Tylko proszę
Tak trudno mi rozstaniu sprostać,
gdy każda chwila jest wyzwaniem,
gdzieś w tle majaczy twoja postać,
tęsknota zaś na pierwszym planie.
A widząc tyle wokół szczęścia,
to wszystko inne nagle znika,
nie umiem znaleźć sobie miejsca
i siebie w roli nieszczęśnika.
Bez ciebie żyję w ciągłym stresie,
zazdrością myśli są zatrute,
gdy pod naporem żalu gnę się,
to w alkoholu topię smutek.
Więc proszę oszczędź moje serce,
w szpony używek nie pchaj duszy
i sama nie wyjeżdżaj więcej,
nawet do cioci czy mamusi.
Komentarze (52)
a to peel, trochę słaby człowiek jest. Zazdrość jest
STRASZNA, jak najdalej od zazdrośników, bo to jak
kajdany na nogi i życie, wiem co piszę. Pozdrawiam :)
Podobno usilne prośby, miłe i ciepłe słowa potrafią
nadać cząsteczkom wody regularną strukturę, a cóż
dopiero serce wybranki, bez wątpienia wymięknie :)
:)
Oby nie za wiele, z marnuje całą niedzielę. Bardzo
ładna prośba. Pozdrawiam serdecznie Cię Karacie.

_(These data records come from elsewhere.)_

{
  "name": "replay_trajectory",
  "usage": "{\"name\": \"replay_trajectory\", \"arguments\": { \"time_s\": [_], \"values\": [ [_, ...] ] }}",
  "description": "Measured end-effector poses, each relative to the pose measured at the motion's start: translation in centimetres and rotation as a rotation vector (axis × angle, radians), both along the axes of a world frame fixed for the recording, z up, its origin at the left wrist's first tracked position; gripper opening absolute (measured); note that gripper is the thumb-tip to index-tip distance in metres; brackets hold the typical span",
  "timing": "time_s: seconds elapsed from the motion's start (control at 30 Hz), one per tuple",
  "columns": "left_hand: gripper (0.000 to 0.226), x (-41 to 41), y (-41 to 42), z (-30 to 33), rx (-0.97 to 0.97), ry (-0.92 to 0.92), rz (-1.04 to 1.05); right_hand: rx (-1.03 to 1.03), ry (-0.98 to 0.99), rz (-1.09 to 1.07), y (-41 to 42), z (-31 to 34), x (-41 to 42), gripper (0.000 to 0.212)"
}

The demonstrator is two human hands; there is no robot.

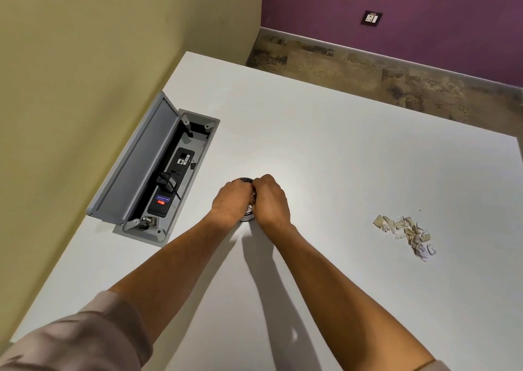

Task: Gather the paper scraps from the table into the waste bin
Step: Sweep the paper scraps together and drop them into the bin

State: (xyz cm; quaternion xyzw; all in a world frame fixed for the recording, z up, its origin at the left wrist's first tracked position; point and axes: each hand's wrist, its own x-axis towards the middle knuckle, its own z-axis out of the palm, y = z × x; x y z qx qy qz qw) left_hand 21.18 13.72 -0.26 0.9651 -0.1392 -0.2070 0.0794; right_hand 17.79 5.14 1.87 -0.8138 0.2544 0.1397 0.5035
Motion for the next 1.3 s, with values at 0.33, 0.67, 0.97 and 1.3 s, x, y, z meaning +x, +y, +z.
{"name": "replay_trajectory", "arguments": {
  "time_s": [0.33,0.67,0.97,1.3],
  "values": [
    [0.021,0.6,0.5,1.1,-0.068,0.044,0.056,-0.187,-0.135,0.113,-1.1,-0.5,-0.6,0.011],
    [0.014,0.6,1.0,3.5,-0.107,0.083,0.061,-0.063,-0.098,-0.082,-2.6,-0.8,-2.8,0.028],
    [0.010,0.3,-0.8,1.4,-0.003,0.176,-0.097,0.107,-0.057,-0.107,-2.6,-1.2,-3.0,0.033],
    [0.018,1.6,-1.8,0.3,0.075,0.305,-0.087,0.122,-0.116,-0.109,-2.4,-1.5,-2.9,0.023]
  ]
}}
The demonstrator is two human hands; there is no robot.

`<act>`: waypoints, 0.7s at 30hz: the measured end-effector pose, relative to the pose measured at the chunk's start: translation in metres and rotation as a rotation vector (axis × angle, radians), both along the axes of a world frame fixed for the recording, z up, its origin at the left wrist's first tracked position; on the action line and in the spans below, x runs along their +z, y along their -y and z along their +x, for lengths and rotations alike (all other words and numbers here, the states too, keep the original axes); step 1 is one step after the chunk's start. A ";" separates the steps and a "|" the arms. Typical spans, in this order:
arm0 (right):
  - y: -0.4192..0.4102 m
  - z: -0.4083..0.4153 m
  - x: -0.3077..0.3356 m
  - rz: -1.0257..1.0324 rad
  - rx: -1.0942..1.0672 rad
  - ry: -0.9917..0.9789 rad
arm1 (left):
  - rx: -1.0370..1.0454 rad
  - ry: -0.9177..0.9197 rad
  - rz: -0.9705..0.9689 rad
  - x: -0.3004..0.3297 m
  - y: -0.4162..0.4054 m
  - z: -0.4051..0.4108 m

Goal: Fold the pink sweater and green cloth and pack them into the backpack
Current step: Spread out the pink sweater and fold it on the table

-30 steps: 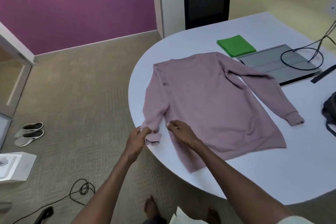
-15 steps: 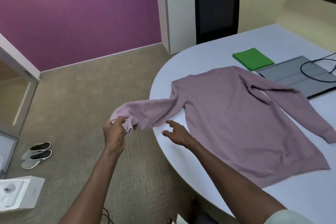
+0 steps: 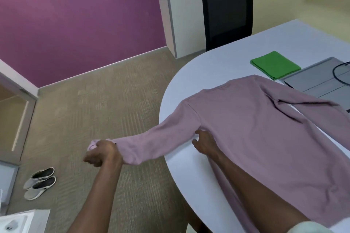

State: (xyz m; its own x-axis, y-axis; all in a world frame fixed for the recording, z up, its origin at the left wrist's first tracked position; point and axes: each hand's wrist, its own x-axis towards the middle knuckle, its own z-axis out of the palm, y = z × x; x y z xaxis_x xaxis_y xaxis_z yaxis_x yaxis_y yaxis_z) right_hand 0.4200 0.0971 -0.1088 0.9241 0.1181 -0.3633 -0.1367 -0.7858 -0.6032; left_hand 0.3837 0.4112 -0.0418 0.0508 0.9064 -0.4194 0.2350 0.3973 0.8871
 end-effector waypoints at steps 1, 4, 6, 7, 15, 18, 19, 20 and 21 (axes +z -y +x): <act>-0.002 0.003 -0.002 -0.008 0.009 0.010 | -0.037 0.016 0.084 0.003 0.009 0.002; -0.005 0.009 -0.009 -0.008 -0.001 0.041 | -0.393 0.009 0.094 0.003 0.048 0.018; -0.005 0.012 -0.013 0.000 -0.012 0.053 | -0.615 0.057 0.018 -0.007 0.069 0.037; -0.004 0.012 -0.015 0.007 -0.024 0.045 | -0.714 0.075 -0.003 -0.013 0.078 0.047; 0.014 0.013 -0.016 0.013 -0.270 0.101 | -1.416 -0.107 0.141 -0.033 0.118 0.115; 0.025 -0.002 -0.020 -0.065 -0.387 0.140 | -1.544 -0.363 0.348 -0.055 0.111 0.139; 0.027 -0.010 -0.024 -0.093 -0.397 0.123 | -1.609 -0.415 0.395 -0.061 0.110 0.145; 0.028 -0.018 -0.029 -0.132 -0.387 0.112 | -1.667 -0.455 0.424 -0.066 0.110 0.150; 0.029 -0.027 -0.035 -0.177 -0.367 0.093 | -1.713 -0.500 0.424 -0.073 0.111 0.155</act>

jeżeli musisz już wyjechać,
to miej na względzie me potrzeby,
że topię w trunku gorzkie żale,
patrz teraz ile z tego biedy.
Pozdrawiam serdecznie
Na frasunek dobry trunek ale nie tędy droga...dobra
puenta...pozdrawiam.
Ciepłe wyznanie miłości i tęsknoty
w uczuciowym wierszu.
Pozdrawiam:}
No cóż tęsknota bywa przygniatająca i może spowodować
sięgnięcie do używek, co nie jest rzeczą dobrą, ale
też druga osoba potrzebuje mieć pole do wolności, a
zaufanie w związku też jest ważne, jeśli ktoś ma coś
zrobić to zrobi to i bez wyjazdu, gdyby był
nielojalny,
myślą o zdradzie nie warto sobie głowy zaprzątać.
Pozdrawiam serdecznie karacie.
Piękny wiersz i uzasadniona prośba.
Częste wyjazdy do mamusi są przyczyną rozstań na
dłużej. Pozdrawiam slicznie.
ale ładna prośba,
Bardzo ładny wiersz- podoba się!
Podoba się :o)
jak zwykle.
Na ratunek dobry trunek, tak dla ciała jak i duszy,
jeśli z żalu kac go suszy
Są osoby, które nie przepadają być same w domku
/traumy, lub wygodnictwo/ i skłaniają się do szantażu.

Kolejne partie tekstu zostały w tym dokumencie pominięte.